EXERCISE INSTRUCTIONS:
Reproduce the entries below exactly, but only from the line containing "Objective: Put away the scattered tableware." to the line containing "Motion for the", inclusive.

◆ ◆ ◆ ◆ ◆

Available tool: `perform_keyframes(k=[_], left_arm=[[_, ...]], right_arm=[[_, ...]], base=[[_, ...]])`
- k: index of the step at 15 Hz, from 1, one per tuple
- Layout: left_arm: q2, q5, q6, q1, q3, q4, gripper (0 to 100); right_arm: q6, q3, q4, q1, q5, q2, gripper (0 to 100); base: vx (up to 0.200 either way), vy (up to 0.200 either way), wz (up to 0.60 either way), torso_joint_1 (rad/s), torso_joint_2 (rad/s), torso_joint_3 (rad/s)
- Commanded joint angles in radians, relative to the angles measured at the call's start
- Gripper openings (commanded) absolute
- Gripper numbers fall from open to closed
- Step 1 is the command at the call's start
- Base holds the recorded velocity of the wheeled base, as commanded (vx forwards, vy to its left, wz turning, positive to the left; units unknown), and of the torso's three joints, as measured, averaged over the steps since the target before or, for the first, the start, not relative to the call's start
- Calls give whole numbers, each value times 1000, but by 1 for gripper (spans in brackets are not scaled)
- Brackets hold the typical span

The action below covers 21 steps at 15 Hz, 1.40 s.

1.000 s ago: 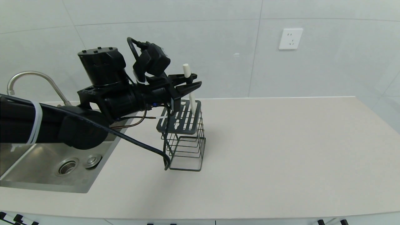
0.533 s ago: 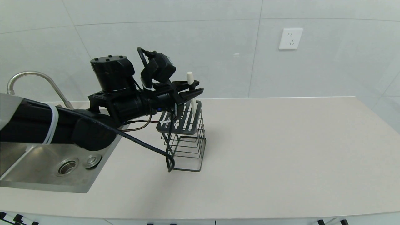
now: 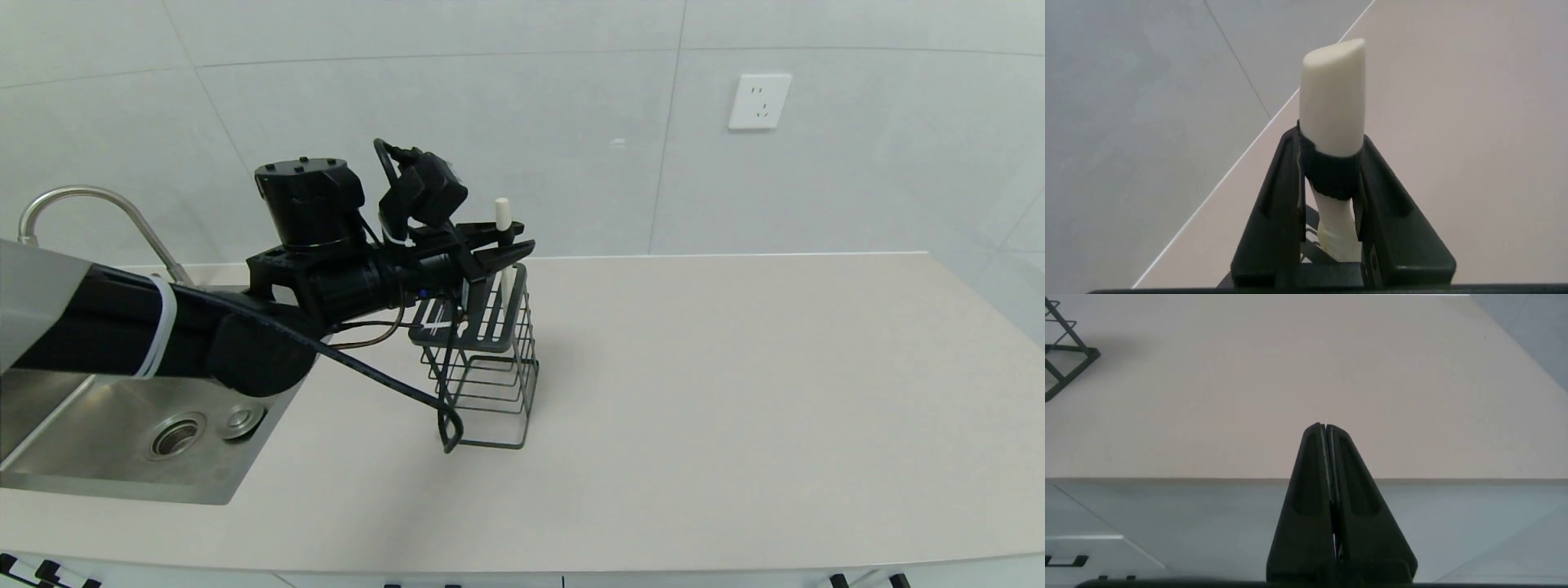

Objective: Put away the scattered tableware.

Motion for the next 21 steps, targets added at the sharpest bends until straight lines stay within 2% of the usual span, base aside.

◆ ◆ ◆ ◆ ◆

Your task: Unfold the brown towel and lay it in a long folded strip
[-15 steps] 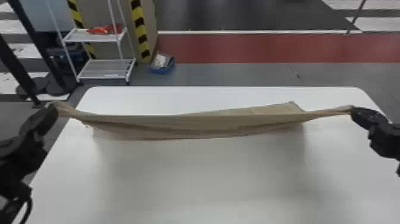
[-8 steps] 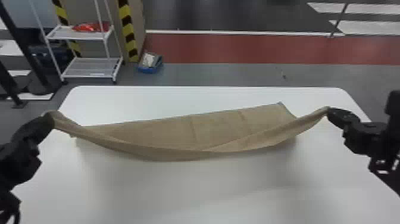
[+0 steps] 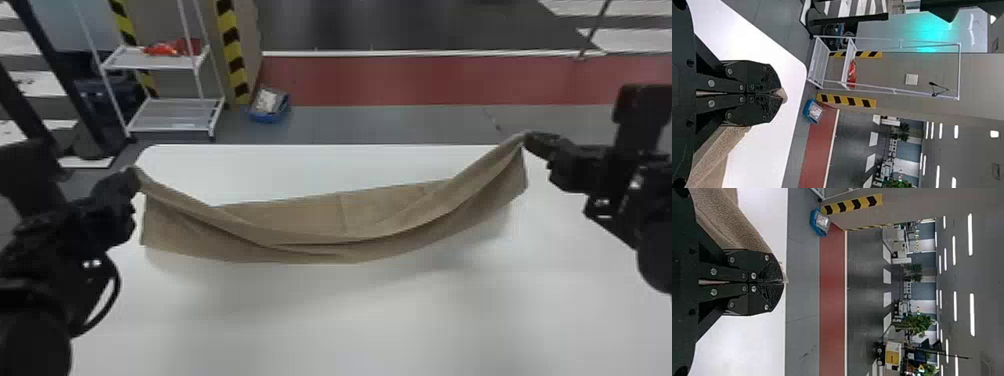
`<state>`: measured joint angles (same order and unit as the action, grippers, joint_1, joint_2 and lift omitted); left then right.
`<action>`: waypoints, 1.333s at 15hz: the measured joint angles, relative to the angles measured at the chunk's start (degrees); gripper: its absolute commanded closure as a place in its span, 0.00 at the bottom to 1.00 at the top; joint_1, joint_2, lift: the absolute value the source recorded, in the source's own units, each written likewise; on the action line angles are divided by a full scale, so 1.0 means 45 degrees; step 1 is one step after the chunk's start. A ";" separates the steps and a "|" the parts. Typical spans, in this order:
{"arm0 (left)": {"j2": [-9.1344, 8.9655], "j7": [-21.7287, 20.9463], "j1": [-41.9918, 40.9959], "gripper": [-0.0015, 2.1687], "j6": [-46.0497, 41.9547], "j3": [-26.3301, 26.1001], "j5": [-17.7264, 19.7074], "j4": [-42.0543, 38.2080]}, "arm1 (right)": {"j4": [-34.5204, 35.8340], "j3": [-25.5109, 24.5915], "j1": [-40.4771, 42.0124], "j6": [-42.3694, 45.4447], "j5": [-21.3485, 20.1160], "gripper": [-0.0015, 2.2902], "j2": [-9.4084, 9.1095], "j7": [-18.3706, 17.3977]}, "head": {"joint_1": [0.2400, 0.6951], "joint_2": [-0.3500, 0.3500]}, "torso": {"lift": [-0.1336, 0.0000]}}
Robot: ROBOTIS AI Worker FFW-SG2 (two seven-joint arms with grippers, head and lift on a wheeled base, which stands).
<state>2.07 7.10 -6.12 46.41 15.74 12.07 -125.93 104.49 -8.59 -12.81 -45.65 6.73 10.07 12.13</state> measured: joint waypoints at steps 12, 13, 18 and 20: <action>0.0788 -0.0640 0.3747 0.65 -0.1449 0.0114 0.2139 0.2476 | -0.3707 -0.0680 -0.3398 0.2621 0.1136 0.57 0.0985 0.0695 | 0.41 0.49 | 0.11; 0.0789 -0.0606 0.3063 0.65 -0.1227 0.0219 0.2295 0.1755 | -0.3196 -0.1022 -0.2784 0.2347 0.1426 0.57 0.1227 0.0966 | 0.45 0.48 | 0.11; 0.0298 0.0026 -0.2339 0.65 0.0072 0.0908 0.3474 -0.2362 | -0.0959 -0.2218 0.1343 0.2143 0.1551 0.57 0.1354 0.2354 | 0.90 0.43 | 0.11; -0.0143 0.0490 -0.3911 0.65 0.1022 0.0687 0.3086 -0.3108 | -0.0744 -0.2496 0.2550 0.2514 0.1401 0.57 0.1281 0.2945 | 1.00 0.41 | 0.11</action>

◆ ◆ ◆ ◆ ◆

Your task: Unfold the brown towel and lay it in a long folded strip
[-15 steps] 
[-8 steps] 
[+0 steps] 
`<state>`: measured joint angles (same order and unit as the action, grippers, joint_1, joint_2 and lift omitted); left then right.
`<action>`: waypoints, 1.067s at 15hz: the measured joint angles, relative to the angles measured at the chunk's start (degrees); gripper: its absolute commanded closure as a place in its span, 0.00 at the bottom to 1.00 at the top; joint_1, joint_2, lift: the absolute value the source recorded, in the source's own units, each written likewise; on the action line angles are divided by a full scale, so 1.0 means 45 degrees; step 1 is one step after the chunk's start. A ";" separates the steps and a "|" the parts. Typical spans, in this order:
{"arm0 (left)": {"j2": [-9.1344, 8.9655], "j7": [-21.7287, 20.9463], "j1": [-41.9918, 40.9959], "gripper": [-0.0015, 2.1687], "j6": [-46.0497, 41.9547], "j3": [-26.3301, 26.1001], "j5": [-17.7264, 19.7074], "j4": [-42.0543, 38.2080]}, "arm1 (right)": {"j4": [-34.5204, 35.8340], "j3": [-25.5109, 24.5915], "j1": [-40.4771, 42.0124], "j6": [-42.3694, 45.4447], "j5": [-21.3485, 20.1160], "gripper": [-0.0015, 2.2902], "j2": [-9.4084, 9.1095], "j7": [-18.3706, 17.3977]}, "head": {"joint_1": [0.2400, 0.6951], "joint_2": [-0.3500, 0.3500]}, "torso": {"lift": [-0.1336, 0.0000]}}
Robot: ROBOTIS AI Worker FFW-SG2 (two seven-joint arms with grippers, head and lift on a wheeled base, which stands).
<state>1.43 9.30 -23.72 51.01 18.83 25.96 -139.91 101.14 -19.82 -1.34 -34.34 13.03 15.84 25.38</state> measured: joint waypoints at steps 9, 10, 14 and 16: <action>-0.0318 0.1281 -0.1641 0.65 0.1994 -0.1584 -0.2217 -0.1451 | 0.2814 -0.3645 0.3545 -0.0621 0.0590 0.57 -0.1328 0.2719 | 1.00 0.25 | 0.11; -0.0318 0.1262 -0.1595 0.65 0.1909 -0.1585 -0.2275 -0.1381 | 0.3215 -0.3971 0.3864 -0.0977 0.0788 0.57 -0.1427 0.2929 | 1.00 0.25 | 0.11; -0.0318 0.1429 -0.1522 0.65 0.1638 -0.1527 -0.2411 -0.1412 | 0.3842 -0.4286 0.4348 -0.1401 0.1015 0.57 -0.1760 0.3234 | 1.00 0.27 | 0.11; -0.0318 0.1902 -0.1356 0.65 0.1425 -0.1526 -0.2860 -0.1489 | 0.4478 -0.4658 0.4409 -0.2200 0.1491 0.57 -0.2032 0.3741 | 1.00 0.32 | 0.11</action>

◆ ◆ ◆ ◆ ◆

OUTPUT OF THE TASK:
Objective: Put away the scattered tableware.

Motion for the next 21 steps, targets added at the sharpest bends until straight lines stay within 2% of the usual span, base aside.

Nothing else belongs to this exercise.